Мы также знаем, что этот человек отличался умом и красноречием, умел навязать свою волю другим и всегда был готов использовать слабости людей, которые составляли его окружение. Так что для молодых и уставших от однообразия охранников он оказался неутомимым рассказчиком о событиях прошлых лет. И хотя полковник Эндрюс строго-настрого запретил своим подчиненным общаться с заключенным, те раз за разом нарушали этот приказ. Потому что за автограф или личную вещь «нациста номер один», как называли Геринга американцы, можно было получить приличную сумму на рынке трофеев. А для того, чтобы заполучить автограф или какую-нибудь безделушку, охранники оказывали всякие небольшие услуги бывшему рейхсмаршалу. В число таких предприимчивых охранников входил и лейтенант Джек Дж. Виллис. Этот техасец был интересен Герингу по двум причинам: Виллис страстно любил охоту и имел ключ от кладовой, где хранились вещи обвиняемых. Получив несколько ценных сувениров[693]
, этот кадровый офицер согласился принести пленнику кое-какие вещи повседневного обихода, которые хранились в синих чемоданах в кладовке. Виллис не догадывался, что этот совершенно невинный поступок приведет к очень серьезным последствиям.В начале марта 1946 года Герману Герингу сообщили, что его жена и дочь освобождены из тюрьмы в Штраубинге и что они поселились в небольшом охотничьем домике в Закдиллинге, неподалеку от замка Фельденштейн. Штамер, адвокат Геринга, даже навестил их, и теперь между супругами могла установиться постоянная переписка. Это принесло обвиняемому неописуемое удовлетворение. Кроме того, в газетах, попавших в тюрьму 6 марта 1946 года, под крупными заголовками были опубликованы статьи о фултонской речи Уинстона Черчилля, содержавшей параграф о «железном занавесе». Да, старый британский лев находился в отставке, да, газеты переусердствовали в том, что касалось антисоветской направленности его выступления, но для Геринга, как и для других заключенных, любой намек на разногласия между Востоком и Западом был лучиком надежды и оправданием их дел постфактум. «Я ведь вам говорил, – смеялся Геринг, когда Гилберт составил ему компанию за обедом. – Вот увидите, что я окажусь прав. Снова возрождается старая политика поддержания равновесия между великими державами. […] Теперь Россия стала для них слишком могущественной, и им нужно опять найти ей противовес. Они это сделают».

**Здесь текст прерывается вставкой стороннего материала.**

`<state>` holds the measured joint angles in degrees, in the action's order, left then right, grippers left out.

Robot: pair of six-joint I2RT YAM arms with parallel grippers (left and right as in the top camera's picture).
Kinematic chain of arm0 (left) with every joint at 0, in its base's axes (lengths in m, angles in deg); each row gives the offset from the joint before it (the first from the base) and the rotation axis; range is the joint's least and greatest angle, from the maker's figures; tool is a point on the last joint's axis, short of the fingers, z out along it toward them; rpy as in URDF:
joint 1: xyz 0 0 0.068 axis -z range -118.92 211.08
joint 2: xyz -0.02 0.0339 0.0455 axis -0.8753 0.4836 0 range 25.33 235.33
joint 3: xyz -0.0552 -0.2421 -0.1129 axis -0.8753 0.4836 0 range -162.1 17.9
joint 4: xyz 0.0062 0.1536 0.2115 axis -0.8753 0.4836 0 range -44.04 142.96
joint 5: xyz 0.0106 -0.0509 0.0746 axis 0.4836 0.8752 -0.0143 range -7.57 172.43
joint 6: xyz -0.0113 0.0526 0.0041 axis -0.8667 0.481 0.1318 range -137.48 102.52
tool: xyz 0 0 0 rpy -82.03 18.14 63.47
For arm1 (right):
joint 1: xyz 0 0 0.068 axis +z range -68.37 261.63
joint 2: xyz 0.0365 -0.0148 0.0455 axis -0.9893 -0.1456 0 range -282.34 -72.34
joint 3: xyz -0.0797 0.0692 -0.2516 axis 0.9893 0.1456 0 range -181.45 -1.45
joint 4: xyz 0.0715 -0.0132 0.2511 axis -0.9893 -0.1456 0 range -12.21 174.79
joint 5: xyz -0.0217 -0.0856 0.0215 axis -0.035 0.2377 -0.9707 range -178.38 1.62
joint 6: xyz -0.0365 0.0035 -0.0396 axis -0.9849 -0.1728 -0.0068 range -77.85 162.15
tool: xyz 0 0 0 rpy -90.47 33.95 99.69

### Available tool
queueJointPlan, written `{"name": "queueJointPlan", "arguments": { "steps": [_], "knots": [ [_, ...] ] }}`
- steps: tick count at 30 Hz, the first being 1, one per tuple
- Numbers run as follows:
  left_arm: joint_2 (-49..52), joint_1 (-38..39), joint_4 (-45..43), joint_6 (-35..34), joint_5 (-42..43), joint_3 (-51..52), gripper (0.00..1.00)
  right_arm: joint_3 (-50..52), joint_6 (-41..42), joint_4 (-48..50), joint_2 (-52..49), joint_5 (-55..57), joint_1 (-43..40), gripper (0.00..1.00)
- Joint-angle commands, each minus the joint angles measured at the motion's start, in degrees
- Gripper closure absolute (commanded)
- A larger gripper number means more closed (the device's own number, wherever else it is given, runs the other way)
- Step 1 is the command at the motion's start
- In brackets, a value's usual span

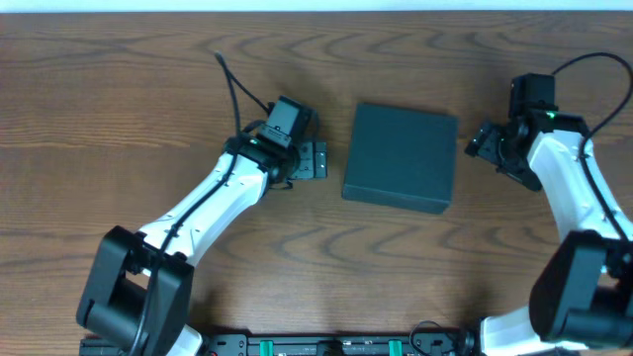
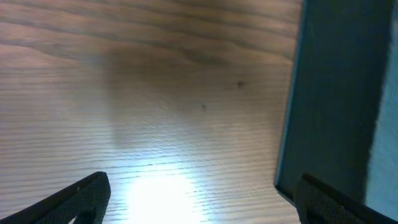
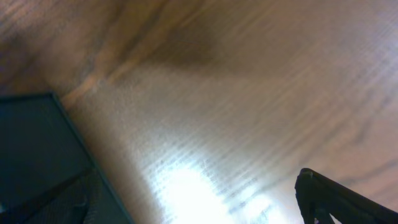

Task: Pack container
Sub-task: 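Push the box from both sides with both grippers to center it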

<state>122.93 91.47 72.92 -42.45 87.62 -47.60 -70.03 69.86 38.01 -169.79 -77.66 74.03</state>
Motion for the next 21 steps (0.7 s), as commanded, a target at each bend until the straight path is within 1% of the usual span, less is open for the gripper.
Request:
{"name": "queueJointPlan", "arguments": {
  "steps": [1, 9, 13, 21],
  "knots": [
    [0.83, 1.75, -0.15, 1.22, 1.20, -0.28, 0.05, 0.02, -1.64, 1.31, -2.56, -0.57, -0.26, 0.01],
    [2.16, 4.46, -0.11, 1.20, -0.09, -0.28, 0.05, 0.02, -1.64, 4.63, -8.11, -2.62, 0.15, 0.01],
    [2.16, 4.46, 0.22, 1.20, -3.15, -0.28, 0.05, 0.02, -1.95, 7.15, -8.52, -4.20, 1.57, 0.01],
    [2.16, 4.52, 3.17, 0.52, -3.19, -0.28, 0.05, 0.02, -4.37, 11.93, -8.63, -12.52, 5.14, 0.01]
  ]
}}
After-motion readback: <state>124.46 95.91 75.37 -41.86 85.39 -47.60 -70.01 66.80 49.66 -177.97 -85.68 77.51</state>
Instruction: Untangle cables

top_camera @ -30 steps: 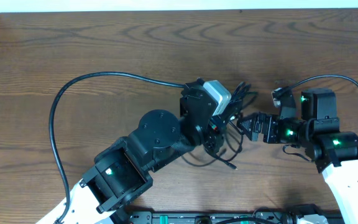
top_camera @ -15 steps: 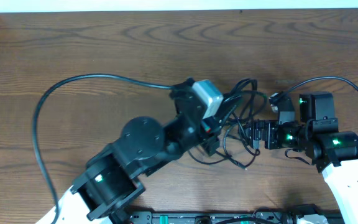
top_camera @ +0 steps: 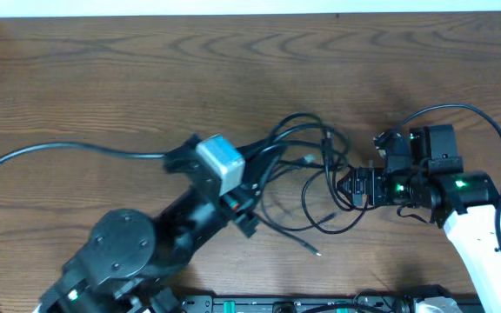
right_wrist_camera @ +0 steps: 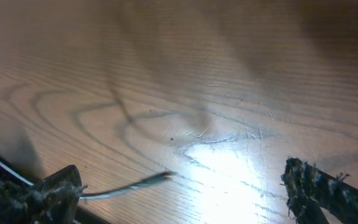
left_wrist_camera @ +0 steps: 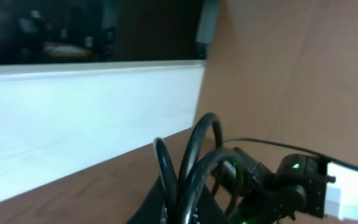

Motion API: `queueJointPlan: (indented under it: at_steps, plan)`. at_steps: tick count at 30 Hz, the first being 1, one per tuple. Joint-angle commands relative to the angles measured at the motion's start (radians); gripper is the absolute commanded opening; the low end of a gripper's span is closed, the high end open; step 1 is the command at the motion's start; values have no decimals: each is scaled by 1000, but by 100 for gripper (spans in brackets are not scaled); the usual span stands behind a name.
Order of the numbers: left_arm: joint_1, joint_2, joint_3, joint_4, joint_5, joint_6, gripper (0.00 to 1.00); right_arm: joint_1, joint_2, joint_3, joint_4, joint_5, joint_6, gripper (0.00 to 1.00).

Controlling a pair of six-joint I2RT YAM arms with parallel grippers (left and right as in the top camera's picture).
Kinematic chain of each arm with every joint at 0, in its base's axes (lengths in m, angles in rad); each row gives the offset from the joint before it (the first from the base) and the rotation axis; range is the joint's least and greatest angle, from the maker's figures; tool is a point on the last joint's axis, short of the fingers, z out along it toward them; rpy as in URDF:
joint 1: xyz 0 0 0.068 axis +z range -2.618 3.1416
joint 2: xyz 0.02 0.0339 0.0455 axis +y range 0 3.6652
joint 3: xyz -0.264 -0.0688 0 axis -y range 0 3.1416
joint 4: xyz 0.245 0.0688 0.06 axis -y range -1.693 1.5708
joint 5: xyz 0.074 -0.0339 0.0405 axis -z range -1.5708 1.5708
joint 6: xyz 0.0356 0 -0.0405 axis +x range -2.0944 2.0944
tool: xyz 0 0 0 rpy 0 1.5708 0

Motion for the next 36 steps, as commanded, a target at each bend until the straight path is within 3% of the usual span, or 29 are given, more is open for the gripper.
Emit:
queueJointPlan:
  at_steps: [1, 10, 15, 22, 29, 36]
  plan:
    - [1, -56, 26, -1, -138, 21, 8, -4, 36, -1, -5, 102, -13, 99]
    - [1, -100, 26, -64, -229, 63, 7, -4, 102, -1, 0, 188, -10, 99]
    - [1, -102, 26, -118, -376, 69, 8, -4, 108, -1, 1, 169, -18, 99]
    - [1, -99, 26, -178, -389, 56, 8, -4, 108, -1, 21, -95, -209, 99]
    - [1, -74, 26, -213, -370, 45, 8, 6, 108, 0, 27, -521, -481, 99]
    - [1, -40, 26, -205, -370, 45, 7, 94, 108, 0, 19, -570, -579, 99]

Тем временем, после пяти месяцев ожидания, наступил момент выхода на сцену… Суд предварительно заслушал первых свидетелей защиты, начиная с генерала Боденшаца. Восьмого марта, отвечая на вопросы Штамера, этот самый преданный из всех преданных сподвижников Геринга заявил, что его шеф ничего не знал о подготовке «Хрустальной ночи», что он не только пытался препятствовать развязыванию войны в 1939 году, но и всегда был противником войны. Он помогал евреям всякий раз, когда это было в его силах, и даже вырвал из когтей гестапо бывшего летчика эскадрильи «Рихтгофен», еврея по национальности. Фюрер никогда не говорил с ними о концлагерях[694]
, продолжал Боденшац, ни он сам, ни рейхсмаршал не знали, что там происходило. Складывалась весьма благоприятная для обвиняемого Геринга картина. Однако когда свидетеля принялся опрашивать обвинитель от США Джексон, Боденшац начал испытывать затруднения с ответами, давать противоречивые показания, приблизительные свидетельства, признаваться в неведении. А главное, стало ясно: если Геринг старался освобождать людей из концентрационных лагерей, значит, он прекрасно знал, что там творилось…Следующим свидетелем выступил бывший генерал-фельдмаршал Мильх. У него было много причин опорочить своего бывшего начальника, но он этого не сделал[695]
. На вопрос Штамера «Какова была позиция Геринга в отношении войны?» он ответил: «По моему мнению, он был против войны». А когда его допрашивал Руденко, сообщил, что 22 мая 1941 года в Фельденштейне во время обсуждения с Герингом решения Гитлера напасть на Россию рейхсмаршал сказал ему, что пытался переубедить Гитлера, но это оказалось невозможно. Мильх также заявил, что его начальник ничего не знал об экспериментах над людьми в Дахау и что он резко воспротивился казни союзных летчиков. «После того, как их сбили, они стали нашими товарищами», – процитировал Мильх Геринга. Бывший генерал-фельдмаршал также подтвердил, что информация о концентрационных лагерях строго охранялась и что за ее разглашение грозила смертная казнь. Отвечая на четкий вопрос обвинителя Джексона, он заявил, что все, включая Геринга, боялись гестапо. Наконец, Мильх в своей признательности дошел до того, что заявил, что он «ничего не знал о коллекции произведений искусства Геринга». Хотя это было наглой ложью.